Hayagriva: Pascal écrit aussi: « La grandeur de l’homme est grande en ce qu’il se connaît misérable. Un arbre ne se connaît pas misérable… Ces misères prouvent la grandeur de l’homme. Ce sont misères de grand seigneur, misères d’un roi dépossédé. » [Pensées de Pascal, 397- 398]
Srila Prabhupada: Le Srimad-Bhagavatam souligne que bien que nous cherchions à vivre longtemps, l’arbre vit plus d’années encore que l’homme ( SB 2.3.18) . Cela signifie-t’il que l’arbre aurait atteint la perfection? Nous pouvons ainsi analyser diverses conditions de vie pour comprendre que la perfection consiste à développer la conscience divine et à connaître Dieu et la relation qui nous unit à Lui.
Hayagriva: Pour Pascal, la connaissance ne s’acquiert qu’en subjuguant les passions, en se soumettant à Dieu et en acceptant Sa révélation. Pascal s’estime chrétien.
Srila Prabhupada: Sans religion, on demeure un animal. Jamais l’animal ne parle de Dieu ou n’éprouve le moindre sentiment religieux. Présentement, la société se dégrade car les gouvernement interdisent les discussions sur Dieu dans les écoles et collèges. Cela ne fera qu’accroître la souffrance.

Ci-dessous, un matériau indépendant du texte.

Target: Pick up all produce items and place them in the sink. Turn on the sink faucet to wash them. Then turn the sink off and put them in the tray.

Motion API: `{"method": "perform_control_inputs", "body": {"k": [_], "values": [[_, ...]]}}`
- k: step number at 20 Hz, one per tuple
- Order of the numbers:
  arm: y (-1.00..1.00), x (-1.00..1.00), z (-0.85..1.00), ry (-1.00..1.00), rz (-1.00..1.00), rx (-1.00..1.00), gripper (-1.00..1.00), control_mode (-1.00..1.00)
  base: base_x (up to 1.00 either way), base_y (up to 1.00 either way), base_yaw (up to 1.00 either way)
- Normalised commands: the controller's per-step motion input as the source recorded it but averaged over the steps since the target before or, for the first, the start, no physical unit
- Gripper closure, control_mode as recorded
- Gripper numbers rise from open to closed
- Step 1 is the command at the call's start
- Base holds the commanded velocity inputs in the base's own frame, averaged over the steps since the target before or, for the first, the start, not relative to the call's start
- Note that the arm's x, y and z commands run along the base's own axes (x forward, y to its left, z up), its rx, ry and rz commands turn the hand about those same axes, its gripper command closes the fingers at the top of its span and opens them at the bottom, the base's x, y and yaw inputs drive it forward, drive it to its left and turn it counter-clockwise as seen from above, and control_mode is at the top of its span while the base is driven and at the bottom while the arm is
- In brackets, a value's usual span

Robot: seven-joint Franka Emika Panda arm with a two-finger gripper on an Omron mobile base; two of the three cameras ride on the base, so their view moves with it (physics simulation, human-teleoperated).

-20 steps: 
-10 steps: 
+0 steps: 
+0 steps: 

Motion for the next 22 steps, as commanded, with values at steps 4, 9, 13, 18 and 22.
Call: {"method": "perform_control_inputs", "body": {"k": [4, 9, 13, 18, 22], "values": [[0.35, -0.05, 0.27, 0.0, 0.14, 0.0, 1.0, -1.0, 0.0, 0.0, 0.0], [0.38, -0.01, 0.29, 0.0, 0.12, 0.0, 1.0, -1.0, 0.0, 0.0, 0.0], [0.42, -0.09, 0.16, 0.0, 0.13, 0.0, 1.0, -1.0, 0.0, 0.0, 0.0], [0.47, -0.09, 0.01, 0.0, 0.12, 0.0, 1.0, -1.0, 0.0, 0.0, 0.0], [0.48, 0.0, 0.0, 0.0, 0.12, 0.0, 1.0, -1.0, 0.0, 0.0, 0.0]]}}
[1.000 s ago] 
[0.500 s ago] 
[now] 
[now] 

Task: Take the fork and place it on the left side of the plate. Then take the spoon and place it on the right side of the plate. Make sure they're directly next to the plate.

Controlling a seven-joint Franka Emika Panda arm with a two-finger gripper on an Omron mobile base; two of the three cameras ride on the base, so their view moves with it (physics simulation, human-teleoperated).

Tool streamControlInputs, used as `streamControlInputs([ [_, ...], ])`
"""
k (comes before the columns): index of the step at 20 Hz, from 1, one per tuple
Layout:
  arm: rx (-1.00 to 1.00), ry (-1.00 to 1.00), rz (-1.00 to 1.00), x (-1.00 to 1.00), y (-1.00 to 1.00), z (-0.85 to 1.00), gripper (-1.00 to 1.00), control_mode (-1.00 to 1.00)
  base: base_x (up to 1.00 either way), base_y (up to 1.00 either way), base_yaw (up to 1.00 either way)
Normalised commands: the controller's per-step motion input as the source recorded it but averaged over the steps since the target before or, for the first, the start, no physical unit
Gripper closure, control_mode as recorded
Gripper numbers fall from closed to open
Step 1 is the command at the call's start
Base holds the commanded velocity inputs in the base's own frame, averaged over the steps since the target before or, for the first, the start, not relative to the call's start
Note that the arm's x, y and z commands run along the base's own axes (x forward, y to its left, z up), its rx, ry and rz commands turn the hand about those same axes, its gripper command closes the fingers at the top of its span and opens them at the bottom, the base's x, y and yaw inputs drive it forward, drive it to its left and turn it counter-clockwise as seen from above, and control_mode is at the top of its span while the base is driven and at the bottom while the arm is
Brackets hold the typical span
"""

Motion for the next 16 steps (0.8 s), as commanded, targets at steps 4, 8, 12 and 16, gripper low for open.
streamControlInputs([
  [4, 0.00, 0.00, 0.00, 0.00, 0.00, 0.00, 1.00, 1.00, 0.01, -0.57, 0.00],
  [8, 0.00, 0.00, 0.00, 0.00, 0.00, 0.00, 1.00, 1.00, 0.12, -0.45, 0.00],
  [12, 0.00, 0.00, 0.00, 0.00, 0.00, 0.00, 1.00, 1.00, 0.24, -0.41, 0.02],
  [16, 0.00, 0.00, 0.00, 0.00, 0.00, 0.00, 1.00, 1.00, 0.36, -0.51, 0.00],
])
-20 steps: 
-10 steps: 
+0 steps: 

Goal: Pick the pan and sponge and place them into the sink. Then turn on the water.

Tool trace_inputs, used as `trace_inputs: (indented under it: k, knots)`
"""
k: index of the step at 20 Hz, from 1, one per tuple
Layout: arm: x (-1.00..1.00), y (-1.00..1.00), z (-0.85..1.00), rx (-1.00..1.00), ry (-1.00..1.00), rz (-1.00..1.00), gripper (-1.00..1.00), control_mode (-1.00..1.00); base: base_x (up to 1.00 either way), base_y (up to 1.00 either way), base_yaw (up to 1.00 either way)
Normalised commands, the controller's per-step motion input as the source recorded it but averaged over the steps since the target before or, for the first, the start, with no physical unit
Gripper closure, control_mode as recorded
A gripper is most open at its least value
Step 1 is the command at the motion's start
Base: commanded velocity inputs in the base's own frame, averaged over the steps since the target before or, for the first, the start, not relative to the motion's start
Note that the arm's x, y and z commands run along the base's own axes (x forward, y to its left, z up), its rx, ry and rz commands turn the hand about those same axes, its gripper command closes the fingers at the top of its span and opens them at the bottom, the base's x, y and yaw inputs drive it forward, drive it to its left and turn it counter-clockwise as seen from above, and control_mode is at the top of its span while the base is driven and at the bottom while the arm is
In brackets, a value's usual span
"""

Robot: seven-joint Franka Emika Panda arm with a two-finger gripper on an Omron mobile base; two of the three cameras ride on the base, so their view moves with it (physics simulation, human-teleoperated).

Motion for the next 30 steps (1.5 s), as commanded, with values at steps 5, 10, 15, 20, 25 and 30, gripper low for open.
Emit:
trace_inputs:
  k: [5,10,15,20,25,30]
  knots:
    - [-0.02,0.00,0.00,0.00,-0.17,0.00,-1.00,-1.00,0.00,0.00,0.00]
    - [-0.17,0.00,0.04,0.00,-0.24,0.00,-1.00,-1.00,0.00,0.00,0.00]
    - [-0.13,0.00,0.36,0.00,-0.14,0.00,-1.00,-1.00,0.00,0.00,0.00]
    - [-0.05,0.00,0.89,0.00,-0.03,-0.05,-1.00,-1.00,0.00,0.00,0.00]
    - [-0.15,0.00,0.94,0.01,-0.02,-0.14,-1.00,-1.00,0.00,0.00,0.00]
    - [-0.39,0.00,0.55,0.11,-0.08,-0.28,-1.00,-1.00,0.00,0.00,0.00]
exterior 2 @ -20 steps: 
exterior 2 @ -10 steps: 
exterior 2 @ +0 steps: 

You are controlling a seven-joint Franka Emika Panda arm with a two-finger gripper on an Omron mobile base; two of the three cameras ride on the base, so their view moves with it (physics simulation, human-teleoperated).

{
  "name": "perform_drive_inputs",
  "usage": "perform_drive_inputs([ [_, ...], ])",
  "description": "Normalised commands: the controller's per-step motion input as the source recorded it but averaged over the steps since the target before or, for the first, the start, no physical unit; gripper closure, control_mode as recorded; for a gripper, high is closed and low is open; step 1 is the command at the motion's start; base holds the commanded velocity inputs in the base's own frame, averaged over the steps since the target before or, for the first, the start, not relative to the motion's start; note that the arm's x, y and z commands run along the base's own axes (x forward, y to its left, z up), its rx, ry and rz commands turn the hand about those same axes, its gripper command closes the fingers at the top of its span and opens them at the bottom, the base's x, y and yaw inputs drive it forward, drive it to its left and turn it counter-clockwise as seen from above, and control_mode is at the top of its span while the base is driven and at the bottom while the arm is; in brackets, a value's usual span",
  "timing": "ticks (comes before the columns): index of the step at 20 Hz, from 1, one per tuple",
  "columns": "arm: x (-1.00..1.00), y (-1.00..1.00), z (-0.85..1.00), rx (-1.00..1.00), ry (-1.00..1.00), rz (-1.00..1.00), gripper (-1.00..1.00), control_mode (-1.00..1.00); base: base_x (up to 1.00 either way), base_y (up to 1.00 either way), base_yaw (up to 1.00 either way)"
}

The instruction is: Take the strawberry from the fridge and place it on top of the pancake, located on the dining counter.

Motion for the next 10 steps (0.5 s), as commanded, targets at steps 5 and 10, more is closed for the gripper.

Hayagriva: Bien qu’on le considère comme un grand philosophe, Pascal conclut que la philosophie en elle-même ne mène qu’au scepticisme. La foi est donc aussi requise. « Ecoutez Dieu » était sa devise préférée.
Srila Prabhupada: La philosophie consiste à comprendre la vérité. Parfois, certains philosophes perdent leur temps à spéculer sur la sexualité et se dégradent donc. Or, la sexualité existe autant chez l’animal que chez l’homme. Elle ne représente pas la vie même; elle n’en est qu’un symptôme. Si nous n’accordons d’importance qu’à ce symptôme, les résultats n’auront rien de philosophiques. La philosophie consiste à dévouvrir la Vérité Absolue, le vrai sujet de la philosophie: Brahman, Paramâtmâ et Bhagavân.